TASK BRIEF: Copy the listing exactly; drop the pictures.

DATA SEGMENT:
_ _ _ _ _
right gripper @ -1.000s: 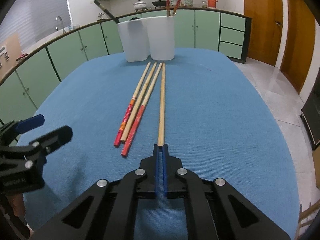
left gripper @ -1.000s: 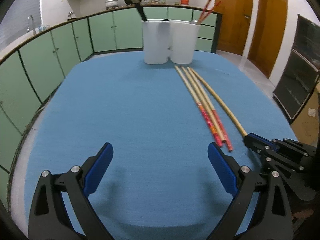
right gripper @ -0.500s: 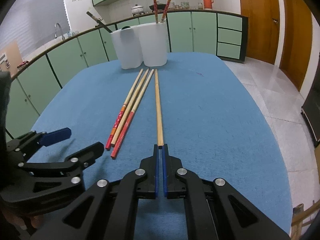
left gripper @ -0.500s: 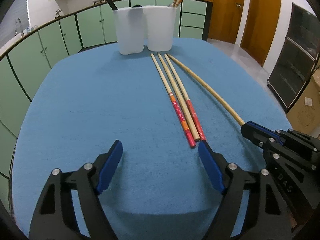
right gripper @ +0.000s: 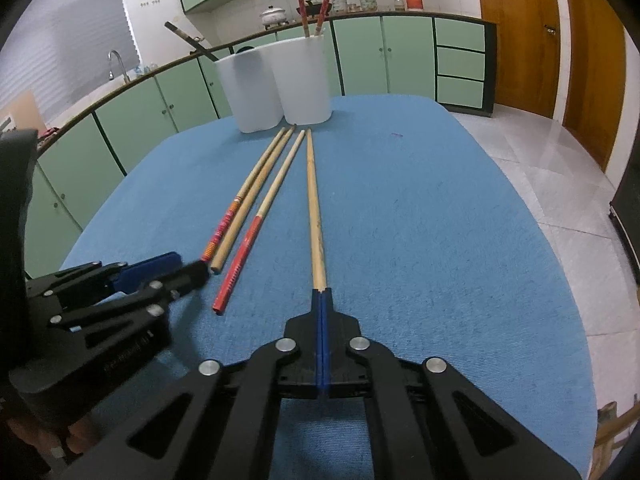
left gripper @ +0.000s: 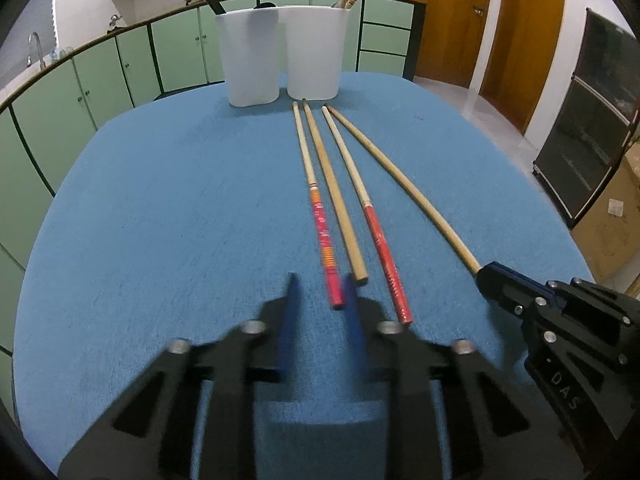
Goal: Organize utensils
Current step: 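Grasp a red-patterned chopstick with the left tool while the right tool holds its chopstick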
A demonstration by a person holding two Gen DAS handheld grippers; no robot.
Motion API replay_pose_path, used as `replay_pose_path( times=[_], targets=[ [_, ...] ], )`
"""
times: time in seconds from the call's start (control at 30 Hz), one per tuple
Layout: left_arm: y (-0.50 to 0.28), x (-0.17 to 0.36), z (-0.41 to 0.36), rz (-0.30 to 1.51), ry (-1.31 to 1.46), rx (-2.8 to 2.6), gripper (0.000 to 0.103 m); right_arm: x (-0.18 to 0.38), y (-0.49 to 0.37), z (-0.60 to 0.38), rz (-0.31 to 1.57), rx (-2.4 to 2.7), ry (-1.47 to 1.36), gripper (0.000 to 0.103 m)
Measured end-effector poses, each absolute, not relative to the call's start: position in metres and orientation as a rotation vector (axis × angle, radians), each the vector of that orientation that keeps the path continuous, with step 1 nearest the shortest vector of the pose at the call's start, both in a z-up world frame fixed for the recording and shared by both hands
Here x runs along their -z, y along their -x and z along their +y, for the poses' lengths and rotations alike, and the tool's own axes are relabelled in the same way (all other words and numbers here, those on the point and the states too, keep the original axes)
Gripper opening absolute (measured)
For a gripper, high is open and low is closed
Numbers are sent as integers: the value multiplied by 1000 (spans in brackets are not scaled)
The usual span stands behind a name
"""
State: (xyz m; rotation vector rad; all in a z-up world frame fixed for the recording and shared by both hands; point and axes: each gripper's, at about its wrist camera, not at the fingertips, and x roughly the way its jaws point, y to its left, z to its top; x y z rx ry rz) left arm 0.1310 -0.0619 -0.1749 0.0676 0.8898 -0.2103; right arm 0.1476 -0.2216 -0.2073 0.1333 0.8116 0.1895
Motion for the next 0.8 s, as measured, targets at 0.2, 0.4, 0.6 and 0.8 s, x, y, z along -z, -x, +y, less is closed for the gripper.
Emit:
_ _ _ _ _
RESPONSE TO THE EXERCISE:
right gripper @ -1.000s: 
left gripper @ -1.000s: 
right gripper @ -0.500s: 
left gripper @ -0.500s: 
right gripper @ +0.000s: 
left gripper @ +0.000s: 
Goal: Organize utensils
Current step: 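Grasp a red-patterned chopstick with the left tool while the right tool holds its chopstick
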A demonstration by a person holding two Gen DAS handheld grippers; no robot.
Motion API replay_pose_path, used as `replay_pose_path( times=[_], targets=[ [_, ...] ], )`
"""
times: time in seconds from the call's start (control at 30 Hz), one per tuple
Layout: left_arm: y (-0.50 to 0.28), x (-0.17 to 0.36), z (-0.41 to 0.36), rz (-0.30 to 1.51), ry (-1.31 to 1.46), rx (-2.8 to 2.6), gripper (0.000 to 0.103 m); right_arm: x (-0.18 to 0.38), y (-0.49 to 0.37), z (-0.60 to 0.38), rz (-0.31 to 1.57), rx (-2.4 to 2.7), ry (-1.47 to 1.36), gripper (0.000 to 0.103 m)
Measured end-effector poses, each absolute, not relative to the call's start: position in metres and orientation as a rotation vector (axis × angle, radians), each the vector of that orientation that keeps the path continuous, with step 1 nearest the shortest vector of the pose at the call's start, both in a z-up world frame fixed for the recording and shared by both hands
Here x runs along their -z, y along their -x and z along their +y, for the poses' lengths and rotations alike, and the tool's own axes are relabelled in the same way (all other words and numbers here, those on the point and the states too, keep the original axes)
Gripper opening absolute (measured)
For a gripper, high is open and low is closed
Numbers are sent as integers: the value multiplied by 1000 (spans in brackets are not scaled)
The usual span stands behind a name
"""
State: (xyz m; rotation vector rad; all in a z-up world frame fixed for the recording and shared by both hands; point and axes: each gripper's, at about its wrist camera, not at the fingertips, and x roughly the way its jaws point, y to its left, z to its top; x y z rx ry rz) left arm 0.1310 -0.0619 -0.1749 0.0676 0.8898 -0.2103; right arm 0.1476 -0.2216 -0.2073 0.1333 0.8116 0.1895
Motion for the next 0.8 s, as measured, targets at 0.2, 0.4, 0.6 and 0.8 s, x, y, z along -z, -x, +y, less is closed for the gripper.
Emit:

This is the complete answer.